Shortly before the pandemic, we were lucky enough to see the Aaron Sorkin-adapted Broadway production of the work in New York. It obviously had to take a different slant, given the time and physical constraints of doing a live production. In it, he emphasized the role of Calpurnia, the housekeeper, who becomes more a moral center, speaking truths to Atticus, pointing out his flaws and weaknesses. He is no longer a perfect individual, but rather, trying to improve. It is a strong piece, even though it is different. We, the audience, are given a different, but equally interesting, perspective, now 60 years after the book was published.

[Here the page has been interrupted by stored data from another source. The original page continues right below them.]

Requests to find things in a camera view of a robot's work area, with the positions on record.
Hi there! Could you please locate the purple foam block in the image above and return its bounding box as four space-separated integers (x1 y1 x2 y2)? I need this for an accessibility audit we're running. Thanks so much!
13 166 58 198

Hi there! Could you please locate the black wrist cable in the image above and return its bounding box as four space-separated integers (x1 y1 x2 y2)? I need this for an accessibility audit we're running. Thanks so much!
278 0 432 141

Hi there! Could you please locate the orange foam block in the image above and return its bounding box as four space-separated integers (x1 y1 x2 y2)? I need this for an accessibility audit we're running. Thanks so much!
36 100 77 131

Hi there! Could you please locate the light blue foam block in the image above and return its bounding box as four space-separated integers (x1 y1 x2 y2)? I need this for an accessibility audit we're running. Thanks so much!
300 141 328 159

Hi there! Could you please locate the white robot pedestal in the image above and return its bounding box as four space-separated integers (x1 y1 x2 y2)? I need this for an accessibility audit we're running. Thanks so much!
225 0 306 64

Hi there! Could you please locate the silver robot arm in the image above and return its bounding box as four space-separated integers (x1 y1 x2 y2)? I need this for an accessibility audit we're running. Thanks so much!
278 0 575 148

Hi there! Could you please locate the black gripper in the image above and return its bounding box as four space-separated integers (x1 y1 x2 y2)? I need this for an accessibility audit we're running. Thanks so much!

I still don’t understand why the book was ever banned. There is much going on around the world, but particularly here in the United States that baffles and horrifies me today. How can children learn if their stereotypes are not challenged, if they are not taught to be critical thinkers, if they are not made to feel just a little uncomfortable and pushed in some ways. They need to leave their comfort zones and walk in another’s shoes, experience another’s ways, see how others feel and what better way to that than through the safety of reading and using one’s own imagination.